DissectMalware / XLMMacroDeobfuscator

Extract and Deobfuscate XLM macros (a.k.a Excel 4.0 Macros)
Apache License 2.0
568 stars 115 forks source link

Added compare operators #63

Closed stevengoossensB closed 3 years ago

stevengoossensB commented 3 years ago

The compare operators for <= and >= were not yet added to the lark template. I've added them since I needed it for the analysis of a specific sample.

DissectMalware commented 3 years ago

Thank you Steven for the PR. Could you also share with me a few hashes of the samples so I can test it with real instances?

stevengoossensB commented 3 years ago

Hi,

Will do.. Unfortunately, I found there's still more functions in the samples which aren't implemented (HLOOKUP, MOD, INT ROUNDUP). I will continue adding these as well today.

https://www.virustotal.com/gui/file-analysis/NjRhZjAxMzkyMTlkODgwZGI4NzZmOTIxODdkZTNkYWY6MTYwNjI4OTMzOQ==/detection

stevengoossensB commented 3 years ago

Added another set of functions needed for the sample. Still not there though. The HLookup function is still required. Also, the counta function now counts the total number of cells in a range, while it should only count the cells with a value in it.

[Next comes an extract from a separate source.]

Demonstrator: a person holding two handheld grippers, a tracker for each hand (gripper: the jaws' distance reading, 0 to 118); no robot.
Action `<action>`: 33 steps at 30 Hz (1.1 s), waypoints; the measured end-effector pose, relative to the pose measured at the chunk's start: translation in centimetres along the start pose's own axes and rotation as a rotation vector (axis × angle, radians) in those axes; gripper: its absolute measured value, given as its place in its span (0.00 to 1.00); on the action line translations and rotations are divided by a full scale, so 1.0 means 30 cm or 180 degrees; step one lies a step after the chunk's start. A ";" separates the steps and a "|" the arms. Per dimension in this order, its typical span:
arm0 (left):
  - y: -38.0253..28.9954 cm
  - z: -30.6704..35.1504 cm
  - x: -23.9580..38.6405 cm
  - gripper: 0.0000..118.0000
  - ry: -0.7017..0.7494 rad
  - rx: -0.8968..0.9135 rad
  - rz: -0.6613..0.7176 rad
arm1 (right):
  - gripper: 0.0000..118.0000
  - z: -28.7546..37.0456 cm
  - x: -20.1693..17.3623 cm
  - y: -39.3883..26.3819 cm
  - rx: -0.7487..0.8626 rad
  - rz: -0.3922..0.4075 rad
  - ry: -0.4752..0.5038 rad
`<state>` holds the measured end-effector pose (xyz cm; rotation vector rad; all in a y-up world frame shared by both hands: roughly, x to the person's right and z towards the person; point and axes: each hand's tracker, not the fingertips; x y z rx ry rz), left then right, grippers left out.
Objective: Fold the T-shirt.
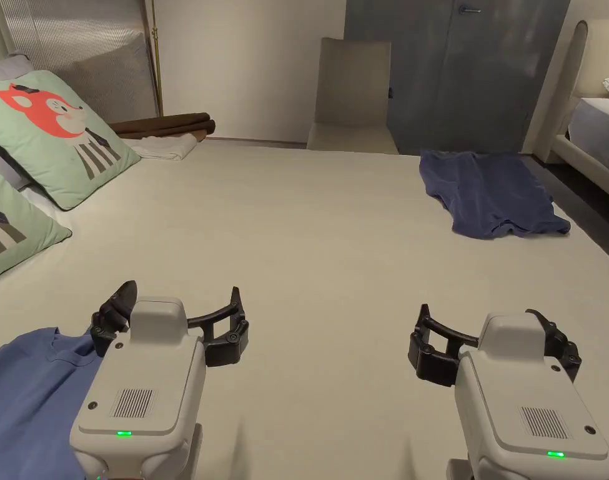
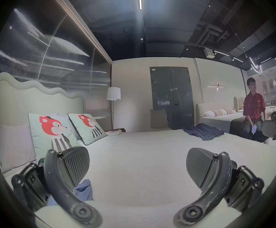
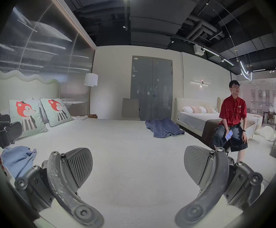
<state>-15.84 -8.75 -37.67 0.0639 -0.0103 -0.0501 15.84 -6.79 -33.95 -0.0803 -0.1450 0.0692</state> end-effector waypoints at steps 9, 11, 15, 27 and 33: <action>0.007 -0.003 -0.006 0.98 0.0025 0.0013 0.0026 | 0.95 0.004 -0.001 0.007 0.0019 -0.0022 -0.0010; 0.009 -0.004 -0.008 0.98 0.0023 0.0015 0.0030 | 0.95 0.006 -0.002 0.009 0.0033 0.0005 -0.0009; 0.011 -0.006 -0.014 0.98 0.0012 0.0025 0.0062 | 0.95 0.009 -0.004 0.011 0.0046 0.0049 -0.0015; 0.012 -0.005 -0.013 0.98 0.0002 0.0014 0.0061 | 0.95 0.010 -0.002 0.010 0.0050 0.0050 -0.0016; 0.015 -0.001 -0.014 0.98 -0.0002 0.0029 0.0052 | 0.95 0.012 -0.002 0.012 0.0061 0.0064 -0.0012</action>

DissectMalware commented 3 years ago

It is definitely doable as xlrd2 and pyxlsb both support loading worksheets very well. We need to add functions like load_worksheets to the wrappers and then add get_macrosheet_cell function to XLMInterpreter. The reason not to extend the get_cell function is performance (better not to load all the worksheets for all samples, only load for those ones that we need to get some data from their worksheets). I think I may have time to add this part on this Sunday. But if you want to stab on this, please go ahead.

By the way, thank you very much for your contribution

stevengoossensB commented 3 years ago

I'll see whether I can familiarize myself with the libraries used and give it a try before Sunday. I'll add all code to this PR for your review.

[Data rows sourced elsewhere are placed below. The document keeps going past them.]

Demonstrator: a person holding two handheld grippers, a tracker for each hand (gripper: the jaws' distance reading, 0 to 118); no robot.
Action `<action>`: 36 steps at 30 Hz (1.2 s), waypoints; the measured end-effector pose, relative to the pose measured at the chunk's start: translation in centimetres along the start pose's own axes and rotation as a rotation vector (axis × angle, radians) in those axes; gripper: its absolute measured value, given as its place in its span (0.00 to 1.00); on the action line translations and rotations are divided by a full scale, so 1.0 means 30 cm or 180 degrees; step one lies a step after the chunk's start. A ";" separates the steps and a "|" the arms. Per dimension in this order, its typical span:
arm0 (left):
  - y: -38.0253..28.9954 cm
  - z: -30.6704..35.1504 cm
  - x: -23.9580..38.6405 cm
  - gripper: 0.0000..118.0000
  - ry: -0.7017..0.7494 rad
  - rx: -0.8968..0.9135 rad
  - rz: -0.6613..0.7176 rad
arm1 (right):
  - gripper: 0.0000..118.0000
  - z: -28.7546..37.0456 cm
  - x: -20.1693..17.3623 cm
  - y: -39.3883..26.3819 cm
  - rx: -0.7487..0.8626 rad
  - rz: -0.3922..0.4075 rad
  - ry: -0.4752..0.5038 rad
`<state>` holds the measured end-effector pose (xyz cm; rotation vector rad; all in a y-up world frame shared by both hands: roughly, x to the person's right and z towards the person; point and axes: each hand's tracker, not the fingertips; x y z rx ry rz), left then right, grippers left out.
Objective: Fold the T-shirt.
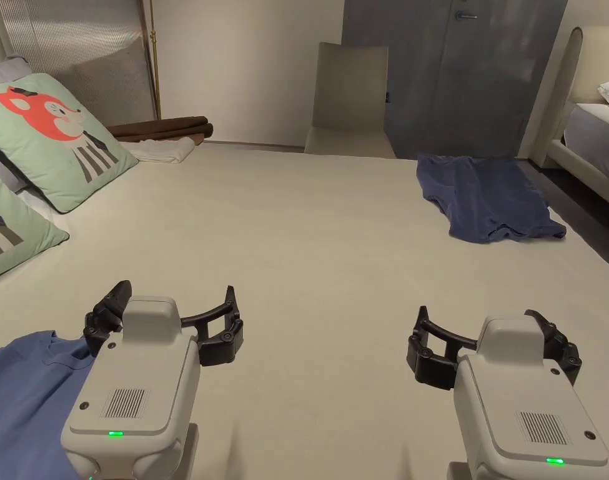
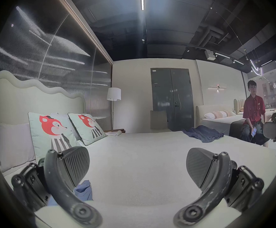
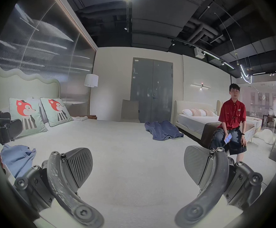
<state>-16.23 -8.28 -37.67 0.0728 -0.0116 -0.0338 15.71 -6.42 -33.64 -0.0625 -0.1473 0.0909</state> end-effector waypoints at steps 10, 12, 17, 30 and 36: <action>0.004 0.000 -0.002 0.98 -0.0034 -0.0006 -0.0005 | 0.95 0.002 0.000 0.007 0.0011 0.0014 0.0003; 0.005 0.001 -0.002 0.98 -0.0034 -0.0002 0.0000 | 0.96 0.004 0.001 0.010 0.0011 0.0014 0.0007; 0.009 0.004 -0.002 0.98 -0.0035 0.0008 -0.0004 | 0.96 0.005 0.003 0.011 0.0024 0.0015 0.0017; 0.009 0.010 -0.002 0.98 -0.0021 0.0010 -0.0013 | 0.96 0.009 0.007 0.016 0.0026 0.0022 0.0011; 0.005 0.011 -0.003 0.98 -0.0026 0.0003 -0.0035 | 0.96 0.009 0.008 0.015 0.0020 0.0025 0.0024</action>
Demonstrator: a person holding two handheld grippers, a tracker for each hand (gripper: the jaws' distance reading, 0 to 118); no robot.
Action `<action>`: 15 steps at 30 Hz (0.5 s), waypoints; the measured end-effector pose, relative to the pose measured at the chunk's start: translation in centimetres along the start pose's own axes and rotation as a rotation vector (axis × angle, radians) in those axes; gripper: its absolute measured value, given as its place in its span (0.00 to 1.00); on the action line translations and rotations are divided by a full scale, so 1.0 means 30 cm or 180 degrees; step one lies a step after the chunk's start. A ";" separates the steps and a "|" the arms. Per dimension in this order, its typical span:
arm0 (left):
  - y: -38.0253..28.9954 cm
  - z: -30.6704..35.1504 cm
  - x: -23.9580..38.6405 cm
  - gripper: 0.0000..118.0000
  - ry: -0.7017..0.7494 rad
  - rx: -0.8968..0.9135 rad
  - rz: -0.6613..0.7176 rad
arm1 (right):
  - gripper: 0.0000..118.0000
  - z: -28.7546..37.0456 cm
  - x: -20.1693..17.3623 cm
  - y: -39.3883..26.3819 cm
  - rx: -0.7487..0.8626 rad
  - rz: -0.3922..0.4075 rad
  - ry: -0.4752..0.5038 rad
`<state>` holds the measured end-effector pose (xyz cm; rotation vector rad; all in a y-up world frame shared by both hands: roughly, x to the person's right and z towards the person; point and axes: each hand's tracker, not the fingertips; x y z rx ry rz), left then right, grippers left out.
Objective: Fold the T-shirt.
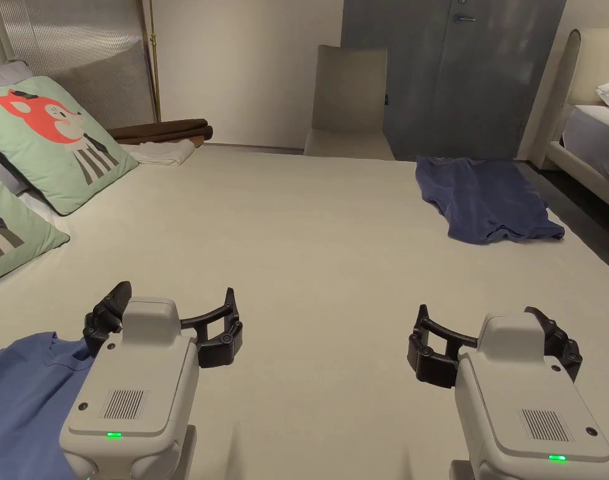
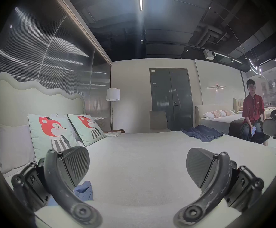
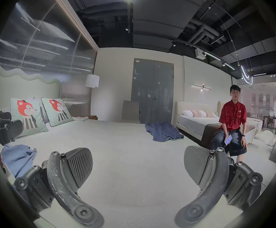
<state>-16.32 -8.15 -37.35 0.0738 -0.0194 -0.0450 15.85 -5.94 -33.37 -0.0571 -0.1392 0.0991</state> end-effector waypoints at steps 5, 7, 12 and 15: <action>-0.001 -0.002 -0.003 0.98 0.0006 -0.0013 0.0014 | 0.96 -0.002 0.001 -0.003 -0.0004 0.0004 0.0007; -0.002 -0.002 -0.004 0.98 0.0011 -0.0015 0.0004 | 0.96 -0.001 0.001 -0.003 0.0000 -0.0001 0.0006; -0.001 -0.003 -0.006 0.98 0.0018 -0.0009 0.0024 | 0.95 0.000 0.002 -0.003 0.0000 -0.0006 0.0010; 0.002 -0.004 -0.005 0.98 0.0013 -0.0006 0.0013 | 0.95 0.000 0.004 -0.003 -0.0001 -0.0010 0.0010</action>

stevengoossensB commented 3 years ago

Thanks for the update. I was trying something along those lines as well. I fixed a bug in the COUNTA method (in some cases, the count is in the macrosheet and the range won't contain the sheetname, so we need to take that into account. Additionally I've added the HLOOKUP method.

Getting closer now and now I do see some Registry strings and file paths in the execution, but still not yet there. Will try to continue tomorrow on this.

DissectMalware commented 3 years ago

I think I found the problem

Š is 138 in ASCII (Latin-1) but 352 in Unicode

image

image

So some of the characters are in Latin-1 codepage but ord returns their Unicode equivalent. This cause a problem in decoding some of the characters

image

DissectMalware commented 3 years ago

latin-codes.xlsx codes.txt

https://en.wikipedia.org/wiki/ISO/IEC_8859-1

image

the undefined ones are mapped in Excel

image

image

image

DissectMalware commented 3 years ago

I temporary fixed it in https://github.com/DissectMalware/XLMMacroDeobfuscator/pull/63/commits/d12f7df03c2d28e1f12a084bc723936d6d67cc12

DissectMalware commented 3 years ago

Correction: the code page is Windows 1252 not Latin-1

https://en.m.wikipedia.org/wiki/Windows-1252

DissectMalware commented 3 years ago

@stevengoossensB I thought it is better to merge your branch with the master. However, if you want to wirk on the code more, please continue to do so. I will check them and merge as soon as I can.

stevengoossensB commented 3 years ago

I think I might have to for some samples because I get outputs like:

SET.NAME(lbqsnkudzlk,=FORMULA("'"&TEXT(INT(FSIZE(RC)=)+,""),RC)) SET.NAME(lbqsnkudzlk,=FORMULA("'"&TEXT(INT(ISNUMBER(SEARCH("x",RC)))+,""),RC))

Which doesn't look completely right to me.

DissectMalware commented 3 years ago

I have a question regarding https://github.com/DissectMalware/XLMMacroDeobfuscator/pull/63/commits/ab3cbc96f635cd9c3ad99e7699fa64977ef64f6e

What is the purpose of this commit? Concatenation operator was supported before this commit.